Hi all -- this is not necessarily a prefect specif...
# ask-community
t
Hi all -- this is not necessarily a prefect specific question, but it might be. I am not sure... I am thinking about implementing something akin to a context in my flows, which gets updated with key data statistics as they get derived at intermediary stages throughout the processing of the workflow. A simply
NamedTuple
or pydantic model with a set of attributes.

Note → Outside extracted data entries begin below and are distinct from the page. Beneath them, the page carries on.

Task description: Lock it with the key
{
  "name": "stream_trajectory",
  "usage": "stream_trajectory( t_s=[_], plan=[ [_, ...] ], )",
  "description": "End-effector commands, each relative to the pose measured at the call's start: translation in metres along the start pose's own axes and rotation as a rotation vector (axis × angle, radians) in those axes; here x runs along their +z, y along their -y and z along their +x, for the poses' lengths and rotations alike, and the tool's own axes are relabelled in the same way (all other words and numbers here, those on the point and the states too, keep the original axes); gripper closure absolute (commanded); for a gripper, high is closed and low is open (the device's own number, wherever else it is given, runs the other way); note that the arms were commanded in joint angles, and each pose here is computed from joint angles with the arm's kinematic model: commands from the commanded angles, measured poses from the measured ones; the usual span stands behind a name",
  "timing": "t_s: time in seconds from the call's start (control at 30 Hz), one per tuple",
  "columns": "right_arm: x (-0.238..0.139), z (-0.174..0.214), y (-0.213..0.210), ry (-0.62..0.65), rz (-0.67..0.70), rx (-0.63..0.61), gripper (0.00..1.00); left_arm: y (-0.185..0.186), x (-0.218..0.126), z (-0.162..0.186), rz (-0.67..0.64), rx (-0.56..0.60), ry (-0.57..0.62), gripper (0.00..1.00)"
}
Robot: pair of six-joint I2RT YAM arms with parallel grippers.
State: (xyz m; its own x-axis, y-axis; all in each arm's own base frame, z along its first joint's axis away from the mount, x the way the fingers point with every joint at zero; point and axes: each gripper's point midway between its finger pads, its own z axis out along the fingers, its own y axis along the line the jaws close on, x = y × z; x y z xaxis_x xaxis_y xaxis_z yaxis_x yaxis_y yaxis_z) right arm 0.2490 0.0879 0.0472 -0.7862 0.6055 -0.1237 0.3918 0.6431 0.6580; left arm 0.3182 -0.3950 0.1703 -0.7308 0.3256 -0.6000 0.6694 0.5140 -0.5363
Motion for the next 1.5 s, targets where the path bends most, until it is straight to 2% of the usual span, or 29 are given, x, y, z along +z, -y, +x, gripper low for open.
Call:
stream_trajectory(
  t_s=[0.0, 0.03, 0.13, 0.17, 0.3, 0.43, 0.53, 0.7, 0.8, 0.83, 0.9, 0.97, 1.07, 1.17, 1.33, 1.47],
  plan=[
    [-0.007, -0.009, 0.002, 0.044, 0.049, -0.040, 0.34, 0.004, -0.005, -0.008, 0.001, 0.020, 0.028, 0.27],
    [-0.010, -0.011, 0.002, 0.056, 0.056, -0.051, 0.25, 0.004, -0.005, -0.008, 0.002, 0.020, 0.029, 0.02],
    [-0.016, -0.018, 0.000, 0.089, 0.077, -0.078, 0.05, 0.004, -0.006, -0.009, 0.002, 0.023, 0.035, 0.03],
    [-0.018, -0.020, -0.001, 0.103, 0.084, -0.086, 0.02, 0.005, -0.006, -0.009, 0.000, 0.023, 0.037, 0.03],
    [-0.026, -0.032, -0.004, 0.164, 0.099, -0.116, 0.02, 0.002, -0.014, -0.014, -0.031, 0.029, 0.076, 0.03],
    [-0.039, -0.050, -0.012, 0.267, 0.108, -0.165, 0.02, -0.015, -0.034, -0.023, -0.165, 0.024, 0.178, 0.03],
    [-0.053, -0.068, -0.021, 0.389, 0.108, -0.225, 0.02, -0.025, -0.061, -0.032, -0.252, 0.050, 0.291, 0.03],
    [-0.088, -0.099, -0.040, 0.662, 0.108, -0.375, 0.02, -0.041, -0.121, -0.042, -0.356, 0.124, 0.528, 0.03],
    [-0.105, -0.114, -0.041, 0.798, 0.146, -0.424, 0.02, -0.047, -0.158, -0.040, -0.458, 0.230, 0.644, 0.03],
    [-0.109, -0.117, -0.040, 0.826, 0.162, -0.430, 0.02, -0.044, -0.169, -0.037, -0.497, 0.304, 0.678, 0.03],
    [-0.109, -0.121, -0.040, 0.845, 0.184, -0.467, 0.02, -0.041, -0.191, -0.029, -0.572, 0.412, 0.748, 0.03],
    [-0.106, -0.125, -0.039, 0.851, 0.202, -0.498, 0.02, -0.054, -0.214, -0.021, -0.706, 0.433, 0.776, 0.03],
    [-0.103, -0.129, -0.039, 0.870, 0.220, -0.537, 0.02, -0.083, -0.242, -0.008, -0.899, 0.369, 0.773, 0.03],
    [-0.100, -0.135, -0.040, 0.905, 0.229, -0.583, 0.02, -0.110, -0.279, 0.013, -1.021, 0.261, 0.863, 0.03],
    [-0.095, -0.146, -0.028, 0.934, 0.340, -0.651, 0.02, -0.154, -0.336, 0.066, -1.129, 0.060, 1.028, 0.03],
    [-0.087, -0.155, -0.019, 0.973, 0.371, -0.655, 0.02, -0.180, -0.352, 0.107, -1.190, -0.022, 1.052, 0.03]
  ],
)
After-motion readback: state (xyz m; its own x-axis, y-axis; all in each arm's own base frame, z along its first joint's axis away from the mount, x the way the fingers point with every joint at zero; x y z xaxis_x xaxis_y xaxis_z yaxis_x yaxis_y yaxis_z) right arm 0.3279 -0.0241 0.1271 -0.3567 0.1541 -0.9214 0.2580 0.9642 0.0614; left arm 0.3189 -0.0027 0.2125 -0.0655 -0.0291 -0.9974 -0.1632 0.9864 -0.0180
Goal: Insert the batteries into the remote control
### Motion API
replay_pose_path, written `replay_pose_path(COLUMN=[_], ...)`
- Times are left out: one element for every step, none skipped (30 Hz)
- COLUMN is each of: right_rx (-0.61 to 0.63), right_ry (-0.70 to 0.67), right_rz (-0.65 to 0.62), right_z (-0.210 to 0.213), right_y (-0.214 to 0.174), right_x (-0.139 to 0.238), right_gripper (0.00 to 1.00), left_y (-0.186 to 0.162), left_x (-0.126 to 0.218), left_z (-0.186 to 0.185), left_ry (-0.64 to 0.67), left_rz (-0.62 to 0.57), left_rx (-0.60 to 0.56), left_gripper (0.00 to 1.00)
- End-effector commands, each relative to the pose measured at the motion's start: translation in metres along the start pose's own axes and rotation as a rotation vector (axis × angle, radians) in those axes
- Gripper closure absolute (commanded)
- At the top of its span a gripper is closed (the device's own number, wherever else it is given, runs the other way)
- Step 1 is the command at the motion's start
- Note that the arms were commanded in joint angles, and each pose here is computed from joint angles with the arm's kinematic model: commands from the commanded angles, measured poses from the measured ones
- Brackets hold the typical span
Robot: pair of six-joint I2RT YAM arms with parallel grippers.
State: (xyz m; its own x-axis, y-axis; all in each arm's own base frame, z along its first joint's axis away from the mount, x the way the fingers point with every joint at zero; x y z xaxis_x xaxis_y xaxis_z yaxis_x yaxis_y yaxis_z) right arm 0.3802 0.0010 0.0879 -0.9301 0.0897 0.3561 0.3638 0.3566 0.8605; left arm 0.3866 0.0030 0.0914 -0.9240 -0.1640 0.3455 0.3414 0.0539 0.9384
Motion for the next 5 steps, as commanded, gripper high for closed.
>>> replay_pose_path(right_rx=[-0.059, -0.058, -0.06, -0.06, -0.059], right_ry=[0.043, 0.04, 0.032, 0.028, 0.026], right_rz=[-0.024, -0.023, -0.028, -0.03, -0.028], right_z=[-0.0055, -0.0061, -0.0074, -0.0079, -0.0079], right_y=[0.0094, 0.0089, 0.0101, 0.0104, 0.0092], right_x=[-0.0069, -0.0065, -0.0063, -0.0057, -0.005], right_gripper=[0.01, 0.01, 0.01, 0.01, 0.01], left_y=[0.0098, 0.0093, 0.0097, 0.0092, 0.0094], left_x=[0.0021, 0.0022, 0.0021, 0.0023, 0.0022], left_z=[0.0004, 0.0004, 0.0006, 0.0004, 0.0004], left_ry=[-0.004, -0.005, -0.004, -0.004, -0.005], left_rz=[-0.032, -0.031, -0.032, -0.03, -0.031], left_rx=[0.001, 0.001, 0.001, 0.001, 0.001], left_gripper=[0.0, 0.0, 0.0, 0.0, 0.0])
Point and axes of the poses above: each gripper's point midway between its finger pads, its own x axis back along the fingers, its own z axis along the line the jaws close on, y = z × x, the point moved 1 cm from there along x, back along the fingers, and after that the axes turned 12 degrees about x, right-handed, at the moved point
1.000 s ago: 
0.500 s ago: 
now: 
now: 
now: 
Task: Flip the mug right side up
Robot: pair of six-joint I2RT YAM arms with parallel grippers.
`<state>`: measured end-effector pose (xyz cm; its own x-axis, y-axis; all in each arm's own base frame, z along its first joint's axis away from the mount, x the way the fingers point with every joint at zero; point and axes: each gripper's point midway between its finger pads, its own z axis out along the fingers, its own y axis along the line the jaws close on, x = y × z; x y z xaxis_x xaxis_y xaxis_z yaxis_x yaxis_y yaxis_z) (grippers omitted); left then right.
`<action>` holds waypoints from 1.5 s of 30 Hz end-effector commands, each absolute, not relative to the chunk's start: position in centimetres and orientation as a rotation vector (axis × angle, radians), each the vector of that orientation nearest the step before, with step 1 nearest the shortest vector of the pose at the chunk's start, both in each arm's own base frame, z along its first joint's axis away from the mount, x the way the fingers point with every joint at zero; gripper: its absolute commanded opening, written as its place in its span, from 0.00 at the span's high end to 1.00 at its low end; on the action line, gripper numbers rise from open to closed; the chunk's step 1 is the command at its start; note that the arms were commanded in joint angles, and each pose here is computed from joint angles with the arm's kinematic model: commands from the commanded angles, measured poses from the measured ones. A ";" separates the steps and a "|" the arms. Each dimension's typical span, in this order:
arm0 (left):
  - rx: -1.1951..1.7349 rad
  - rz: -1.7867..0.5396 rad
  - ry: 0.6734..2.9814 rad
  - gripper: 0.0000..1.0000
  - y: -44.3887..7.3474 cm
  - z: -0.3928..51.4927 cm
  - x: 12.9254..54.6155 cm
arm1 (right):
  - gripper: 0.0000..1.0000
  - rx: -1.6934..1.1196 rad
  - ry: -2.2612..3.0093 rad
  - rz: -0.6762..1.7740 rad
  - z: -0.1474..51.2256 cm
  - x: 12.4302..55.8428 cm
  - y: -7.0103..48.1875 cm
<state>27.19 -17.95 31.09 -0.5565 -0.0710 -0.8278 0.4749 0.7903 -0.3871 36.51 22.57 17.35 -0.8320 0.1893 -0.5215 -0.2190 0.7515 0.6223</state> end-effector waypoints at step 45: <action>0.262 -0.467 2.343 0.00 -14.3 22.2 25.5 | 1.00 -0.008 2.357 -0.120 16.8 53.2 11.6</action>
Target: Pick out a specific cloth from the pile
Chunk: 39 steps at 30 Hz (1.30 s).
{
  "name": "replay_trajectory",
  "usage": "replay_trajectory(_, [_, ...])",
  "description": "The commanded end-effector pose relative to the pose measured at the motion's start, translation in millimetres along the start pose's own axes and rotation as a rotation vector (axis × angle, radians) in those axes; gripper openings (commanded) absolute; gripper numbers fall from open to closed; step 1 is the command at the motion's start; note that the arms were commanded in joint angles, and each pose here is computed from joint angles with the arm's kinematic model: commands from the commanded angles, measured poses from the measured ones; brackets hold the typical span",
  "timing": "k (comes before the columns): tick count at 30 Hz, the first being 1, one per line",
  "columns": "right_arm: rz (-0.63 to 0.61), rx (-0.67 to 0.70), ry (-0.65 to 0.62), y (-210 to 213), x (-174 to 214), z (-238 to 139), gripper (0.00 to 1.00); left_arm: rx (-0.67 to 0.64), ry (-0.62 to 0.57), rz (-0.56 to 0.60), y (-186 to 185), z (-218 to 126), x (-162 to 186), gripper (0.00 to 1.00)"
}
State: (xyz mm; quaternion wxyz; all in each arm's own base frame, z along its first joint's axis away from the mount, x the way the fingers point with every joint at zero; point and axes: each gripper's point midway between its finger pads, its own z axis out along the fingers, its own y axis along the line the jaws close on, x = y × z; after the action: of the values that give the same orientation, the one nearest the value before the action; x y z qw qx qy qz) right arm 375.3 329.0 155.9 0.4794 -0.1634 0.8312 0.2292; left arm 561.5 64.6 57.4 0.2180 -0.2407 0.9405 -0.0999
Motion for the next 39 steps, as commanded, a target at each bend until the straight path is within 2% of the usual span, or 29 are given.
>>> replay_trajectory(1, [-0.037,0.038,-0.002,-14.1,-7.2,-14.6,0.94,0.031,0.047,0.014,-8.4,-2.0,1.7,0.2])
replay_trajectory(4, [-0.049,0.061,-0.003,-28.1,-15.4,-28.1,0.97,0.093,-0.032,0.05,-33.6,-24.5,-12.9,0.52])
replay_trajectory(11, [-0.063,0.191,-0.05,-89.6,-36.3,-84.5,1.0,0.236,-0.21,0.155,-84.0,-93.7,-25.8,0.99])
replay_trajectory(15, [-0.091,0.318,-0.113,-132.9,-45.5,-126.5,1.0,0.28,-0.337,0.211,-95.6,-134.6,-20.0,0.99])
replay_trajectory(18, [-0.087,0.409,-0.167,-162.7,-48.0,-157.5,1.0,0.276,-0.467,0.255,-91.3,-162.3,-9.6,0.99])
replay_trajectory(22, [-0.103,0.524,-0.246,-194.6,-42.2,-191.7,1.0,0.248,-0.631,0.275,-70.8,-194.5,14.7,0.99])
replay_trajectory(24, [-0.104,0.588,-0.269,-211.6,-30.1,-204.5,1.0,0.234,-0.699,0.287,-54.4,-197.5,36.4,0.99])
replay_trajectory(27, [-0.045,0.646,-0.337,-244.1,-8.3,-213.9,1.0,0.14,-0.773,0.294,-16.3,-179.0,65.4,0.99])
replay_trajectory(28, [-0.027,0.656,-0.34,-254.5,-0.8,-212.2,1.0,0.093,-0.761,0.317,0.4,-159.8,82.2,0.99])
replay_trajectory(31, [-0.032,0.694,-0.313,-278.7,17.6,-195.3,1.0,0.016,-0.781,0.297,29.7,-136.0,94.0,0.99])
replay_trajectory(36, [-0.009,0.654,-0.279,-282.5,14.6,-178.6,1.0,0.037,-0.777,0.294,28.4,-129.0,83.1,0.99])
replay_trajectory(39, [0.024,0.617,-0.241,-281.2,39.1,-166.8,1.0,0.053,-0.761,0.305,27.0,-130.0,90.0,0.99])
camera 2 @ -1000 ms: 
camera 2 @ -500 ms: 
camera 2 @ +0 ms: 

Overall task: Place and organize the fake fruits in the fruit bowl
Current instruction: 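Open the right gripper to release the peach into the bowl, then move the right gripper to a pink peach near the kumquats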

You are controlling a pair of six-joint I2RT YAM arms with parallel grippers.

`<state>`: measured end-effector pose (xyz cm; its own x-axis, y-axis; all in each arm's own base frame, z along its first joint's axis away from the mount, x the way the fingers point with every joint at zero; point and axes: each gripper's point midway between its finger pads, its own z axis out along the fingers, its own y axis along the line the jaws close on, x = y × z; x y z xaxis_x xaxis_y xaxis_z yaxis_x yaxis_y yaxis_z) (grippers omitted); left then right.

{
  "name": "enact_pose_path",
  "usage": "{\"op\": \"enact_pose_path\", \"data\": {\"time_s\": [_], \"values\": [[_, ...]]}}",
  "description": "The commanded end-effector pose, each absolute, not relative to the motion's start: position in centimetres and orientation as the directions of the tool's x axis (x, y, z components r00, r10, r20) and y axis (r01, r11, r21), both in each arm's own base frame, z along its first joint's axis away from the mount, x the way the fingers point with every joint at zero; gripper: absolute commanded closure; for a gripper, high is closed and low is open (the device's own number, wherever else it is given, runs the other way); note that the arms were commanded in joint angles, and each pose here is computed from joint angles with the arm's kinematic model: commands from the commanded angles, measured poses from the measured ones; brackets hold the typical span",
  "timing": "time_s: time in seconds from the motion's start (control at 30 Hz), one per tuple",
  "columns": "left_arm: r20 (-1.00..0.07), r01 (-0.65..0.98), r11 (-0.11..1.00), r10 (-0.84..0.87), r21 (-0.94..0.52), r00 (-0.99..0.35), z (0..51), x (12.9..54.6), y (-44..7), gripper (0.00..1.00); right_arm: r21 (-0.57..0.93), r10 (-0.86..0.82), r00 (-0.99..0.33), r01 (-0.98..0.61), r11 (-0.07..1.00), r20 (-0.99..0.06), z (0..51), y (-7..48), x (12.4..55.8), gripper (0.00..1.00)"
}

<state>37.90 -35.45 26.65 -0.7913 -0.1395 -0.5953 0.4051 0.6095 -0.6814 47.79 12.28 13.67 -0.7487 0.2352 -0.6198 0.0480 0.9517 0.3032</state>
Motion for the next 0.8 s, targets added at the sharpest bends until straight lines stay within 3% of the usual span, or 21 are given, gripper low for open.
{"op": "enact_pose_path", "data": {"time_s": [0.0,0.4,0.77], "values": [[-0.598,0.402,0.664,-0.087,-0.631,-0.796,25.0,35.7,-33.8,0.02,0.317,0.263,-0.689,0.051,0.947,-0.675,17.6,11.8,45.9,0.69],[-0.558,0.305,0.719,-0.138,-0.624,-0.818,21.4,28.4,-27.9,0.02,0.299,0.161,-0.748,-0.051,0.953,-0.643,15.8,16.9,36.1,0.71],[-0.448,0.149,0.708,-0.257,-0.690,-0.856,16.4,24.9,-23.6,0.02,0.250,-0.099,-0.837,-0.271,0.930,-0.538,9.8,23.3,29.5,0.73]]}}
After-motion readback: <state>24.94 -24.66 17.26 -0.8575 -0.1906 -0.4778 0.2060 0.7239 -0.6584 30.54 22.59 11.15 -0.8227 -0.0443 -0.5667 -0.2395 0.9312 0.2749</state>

Being able to do something like: For example, some use cases could be something like this
Copy code
from prefect import task, flow
import numpy as np

from flint.context import FieldImageProperties, get_field_image_properties

@task
deg add_image_rms(image_data):
    field_image_properties: FieldImageProperties = get_field_image_properties()

    field_image_properties.image_rms = np.std(image_data) 

@task
def add_frequency(image_header):
    field_image_properties: FieldImageProperties = get_field_image_properties()

     field_image_proerties.image_frequency = header['FREQ']

@flow
def expensive_image_job():
     image_data, image_header = super_expensive_thing()
     add_image_properties.submit(image_data)
     add_frequency.submit(image_header)
What would be the normal way of implementing something like this, and how would this interact in the prefect flow environment?
1
m
well, do you mean something like this:
Copy code
class User(NamedTuple):
    name: str
    email: str

@task
def get_users() -> List[User]:
    # ...
    return [
        User(
            name="test_user",
            email=String.load("test-email").value,
        )
    ]

@flow(retries=3, retry_delay_seconds=30)
def send_newsletters(data: Dict[str, Any], region_code: str) -> None:
    # ...
    users: List[User] = get_users()
... this works for me 👍
j
Hey @Tim Galvin — I love this idea and it’s been on my wishlist for a long time. We’re making some concrete progress toward it now, hopefully we’ll have something to talk about soon! @mira is right that if you can express the object as the return value of a task for use within the same flow, you can achieve something similar today, but I’m also interested in cases where the data is collected as a side effect, possible across many runs.
t
Hi Mira - something like that, but a little bit more primative. A lot of the values I would be collecting are derived from existing tasks that are already executed. I didn't express this part too well, but if I have to pass a single object throughout all tasks to capture these values, some / a lot of the concurrency that prefect offers would be lost. I was curious whether something like a context manager could help keep me sane here. Hi @Jeremiah - I am glad I am not too crazy 😄 Awesome to hear that it is on your mind as well. If I can help at all please let me know !
m
Yeah, that would be a cool feature 👍